Delving into some 2500 years of ancient and modern history, Peter Londey provides a fine overview of other battles fought at Thermopylae. Given the geographic realities of the region, and even after the retreat of the Malic gulf reduced the location’s usefulness as a choke point, it has remained a major passage from northern to central Greece, evidenced by the modern freeway that runs past the position even today. Londey notes, following the topographic conclusions of Kase and Szemler, that Thermopylae is not the only passage from north to south.2 An army could force its way south from the site of Herakleia Trachinia to Amphissa, for example. But this alternative route does not have the proximity to the sea that made it attractive to Xerxes and to other armies deriving a large part of their logistical support from seaborne supply lines. Londey is skeptical, perhaps too skeptical, that many of the other ancient battles of Thermopylae were actually fought in the narrows, wondering if any battle fought in the general vicinity of the Malic gulf was conflated into yet another rehash of the famous struggle between Xerxes and Leonidas. The final topic discussed—appropriate for a volume with contributors predominantly from Australia and New Zealand—is the defense of the Thermopylae region by the Australian and New Zealand Army Corp (ANZAC) forces during the German invasion of Greece in 1941. Here the defenders were not surrounded by flying columns using goat paths, but beaten down by superior firepower, and finally withdrawn when the British high command abandoned the ill-fated strategy of defending the Greek mainland.

Trundle closes the volume with a discussion of the motif of “glorious defeat” that has made Thermopylae more celebrated in both ancient and modern times than the engagements at Salamis and Platea (which the Greeks actually won). He concludes with a discussion of Victorian era media coverage of the defense of a Maori stronghold against British attackers. Trundle notes that the British reporters, and even some of the officers leading the assault, readily identified the recalcitrant Maori with the defiant Spartans under Leonidas, which of course had the effect of linking their colonial enterprise to the despotic Xerxes. The educated journalists and officers showed off their erudition by making classical comparisons, but there is little evidence that they processed the deeper implications of the Maori-as-Greeks or ever wavered from their imperial mission: the fort was reduced and the Maori displaced. Nor did the comparison to Thermopylae seem to evoke any military humility. That battle was Xerxes’ only victory before the major defeats of Salamis and Plataea. The confident British knew that the war would end victoriously once they defeated this Maori “Leonidas.”

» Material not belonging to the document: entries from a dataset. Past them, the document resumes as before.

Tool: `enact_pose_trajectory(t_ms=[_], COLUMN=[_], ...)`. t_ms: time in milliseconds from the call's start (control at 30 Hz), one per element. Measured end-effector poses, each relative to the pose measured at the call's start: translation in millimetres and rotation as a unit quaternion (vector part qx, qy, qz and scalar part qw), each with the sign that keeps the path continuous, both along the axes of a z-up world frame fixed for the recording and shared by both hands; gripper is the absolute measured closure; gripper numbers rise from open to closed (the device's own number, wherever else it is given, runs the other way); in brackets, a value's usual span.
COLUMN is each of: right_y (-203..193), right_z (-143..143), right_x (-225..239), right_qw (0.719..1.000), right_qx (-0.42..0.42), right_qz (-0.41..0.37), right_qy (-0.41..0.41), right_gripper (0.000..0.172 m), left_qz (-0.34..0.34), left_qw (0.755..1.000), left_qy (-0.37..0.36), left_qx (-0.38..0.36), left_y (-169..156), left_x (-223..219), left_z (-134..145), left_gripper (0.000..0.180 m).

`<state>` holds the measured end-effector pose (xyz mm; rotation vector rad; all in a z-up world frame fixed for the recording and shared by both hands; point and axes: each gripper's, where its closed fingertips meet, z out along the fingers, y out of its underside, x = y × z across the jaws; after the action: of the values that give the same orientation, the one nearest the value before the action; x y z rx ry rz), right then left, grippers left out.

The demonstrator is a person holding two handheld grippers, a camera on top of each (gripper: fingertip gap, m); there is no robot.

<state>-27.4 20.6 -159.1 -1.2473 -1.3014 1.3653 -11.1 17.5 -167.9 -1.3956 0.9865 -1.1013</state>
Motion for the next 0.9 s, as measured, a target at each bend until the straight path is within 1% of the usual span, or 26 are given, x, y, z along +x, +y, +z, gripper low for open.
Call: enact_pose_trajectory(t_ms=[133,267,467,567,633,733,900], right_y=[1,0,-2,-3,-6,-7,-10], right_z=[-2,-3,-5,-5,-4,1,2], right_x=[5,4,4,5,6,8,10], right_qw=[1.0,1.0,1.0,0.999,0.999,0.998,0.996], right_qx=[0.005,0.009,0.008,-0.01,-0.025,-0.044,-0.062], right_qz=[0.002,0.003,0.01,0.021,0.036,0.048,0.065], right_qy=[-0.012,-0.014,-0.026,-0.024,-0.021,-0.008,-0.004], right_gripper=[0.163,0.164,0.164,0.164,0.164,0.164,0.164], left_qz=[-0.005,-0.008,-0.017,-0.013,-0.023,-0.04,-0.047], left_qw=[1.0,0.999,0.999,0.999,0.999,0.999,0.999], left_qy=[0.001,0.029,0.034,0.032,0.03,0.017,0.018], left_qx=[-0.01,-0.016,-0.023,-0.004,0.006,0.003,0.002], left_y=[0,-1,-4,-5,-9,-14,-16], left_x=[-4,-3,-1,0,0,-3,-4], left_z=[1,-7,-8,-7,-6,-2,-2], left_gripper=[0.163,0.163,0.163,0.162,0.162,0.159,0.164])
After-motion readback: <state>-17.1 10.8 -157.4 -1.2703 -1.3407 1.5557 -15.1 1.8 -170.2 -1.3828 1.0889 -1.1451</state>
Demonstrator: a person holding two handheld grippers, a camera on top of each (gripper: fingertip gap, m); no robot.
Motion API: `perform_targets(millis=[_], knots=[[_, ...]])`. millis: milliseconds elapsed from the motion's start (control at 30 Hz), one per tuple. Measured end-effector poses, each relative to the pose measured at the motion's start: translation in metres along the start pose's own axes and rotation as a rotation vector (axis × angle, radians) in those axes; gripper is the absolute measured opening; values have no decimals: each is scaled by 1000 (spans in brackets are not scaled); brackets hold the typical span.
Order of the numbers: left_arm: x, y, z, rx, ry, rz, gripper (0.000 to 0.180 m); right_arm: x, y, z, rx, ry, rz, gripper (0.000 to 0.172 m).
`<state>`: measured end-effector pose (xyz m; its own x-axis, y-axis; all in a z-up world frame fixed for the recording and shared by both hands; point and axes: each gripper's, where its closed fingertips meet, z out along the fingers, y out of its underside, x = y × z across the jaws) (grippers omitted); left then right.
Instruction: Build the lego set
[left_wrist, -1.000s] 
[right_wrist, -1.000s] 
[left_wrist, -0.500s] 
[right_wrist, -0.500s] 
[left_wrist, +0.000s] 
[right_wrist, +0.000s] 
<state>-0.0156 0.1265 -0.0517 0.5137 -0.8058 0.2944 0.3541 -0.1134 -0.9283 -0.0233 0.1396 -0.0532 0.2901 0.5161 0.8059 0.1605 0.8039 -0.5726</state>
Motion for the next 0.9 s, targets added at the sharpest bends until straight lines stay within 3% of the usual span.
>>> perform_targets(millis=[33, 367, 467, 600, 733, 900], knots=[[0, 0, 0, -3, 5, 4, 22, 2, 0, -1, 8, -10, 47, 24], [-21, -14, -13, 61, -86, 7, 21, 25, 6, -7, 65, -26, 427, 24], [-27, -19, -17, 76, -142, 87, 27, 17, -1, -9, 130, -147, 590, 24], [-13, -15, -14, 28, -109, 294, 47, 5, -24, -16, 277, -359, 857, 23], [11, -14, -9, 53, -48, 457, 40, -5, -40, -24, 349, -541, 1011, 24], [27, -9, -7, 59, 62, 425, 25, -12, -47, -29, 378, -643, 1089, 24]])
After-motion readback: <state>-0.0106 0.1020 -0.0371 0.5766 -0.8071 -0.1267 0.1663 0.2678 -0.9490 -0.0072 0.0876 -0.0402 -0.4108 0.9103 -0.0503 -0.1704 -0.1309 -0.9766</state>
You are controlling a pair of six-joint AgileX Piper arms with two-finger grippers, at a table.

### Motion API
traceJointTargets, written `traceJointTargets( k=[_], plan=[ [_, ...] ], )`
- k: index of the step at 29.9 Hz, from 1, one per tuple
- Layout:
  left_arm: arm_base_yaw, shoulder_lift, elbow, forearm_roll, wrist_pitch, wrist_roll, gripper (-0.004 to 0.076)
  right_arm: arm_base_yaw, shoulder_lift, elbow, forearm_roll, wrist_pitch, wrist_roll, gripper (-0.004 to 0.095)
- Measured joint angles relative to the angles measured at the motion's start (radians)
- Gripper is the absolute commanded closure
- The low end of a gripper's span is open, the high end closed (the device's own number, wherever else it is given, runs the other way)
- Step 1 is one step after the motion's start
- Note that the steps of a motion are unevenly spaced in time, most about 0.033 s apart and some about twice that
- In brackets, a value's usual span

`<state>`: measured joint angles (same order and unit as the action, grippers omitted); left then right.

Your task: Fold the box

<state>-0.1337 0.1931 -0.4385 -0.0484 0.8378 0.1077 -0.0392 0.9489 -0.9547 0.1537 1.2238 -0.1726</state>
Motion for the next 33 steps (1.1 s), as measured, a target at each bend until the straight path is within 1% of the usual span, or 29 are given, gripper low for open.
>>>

In general, the book is a competent presentation of issues pertaining to this famous battle and its subsequent memory, even if it fails to offer particularly new perspectives. The book’s main audience will probably be those looking for a “guts-and-glory” military history, and its greatest benefit may be introducing such readers to a more nuanced view of how the memory of the battle was shaped and transmitted.

Table of Contents

Chapter 1: “Towards the Hot Gates: the Events leading up to the Battle of Thermopylae” by Christopher A. Matthew
Chapter 2: “Thermopylae” by Matthew Trundle
Chapter 3: “The Topography of the Pass at Thermopylae Circa 480 BC” by George “Rip” Rapp
Chapter 4: “Was the Defense of Thermopylae in 480 BC a Suicide Mission?” by Christopher A. Matthew
Chapter 5: “Remembering Thermopylae and the Persian Wars in Antiquity” by Amelia R. Brown
Chapter 6: “Herodotus’ Homer: Troy, Thermopylae, and the Dorians” by Peter Gainsford
Chapter 7: “Other Battles of Thermopylae” by Peter Londey
Chapter 8: “The Glorious Defeat” by Matthew Trundle


1.   K. Pritchett. “New Light on Thermopylai.” American Journal of Archaeology 62 (1958), 203-213.
2.   E. Kase, G. Szemler, N. Wilkie and P. Wallace (eds.) The Great Isthmus Corridor Route: Explorations of the Phokis Doris Expedition Vol. 1. (Dubuque, 1991).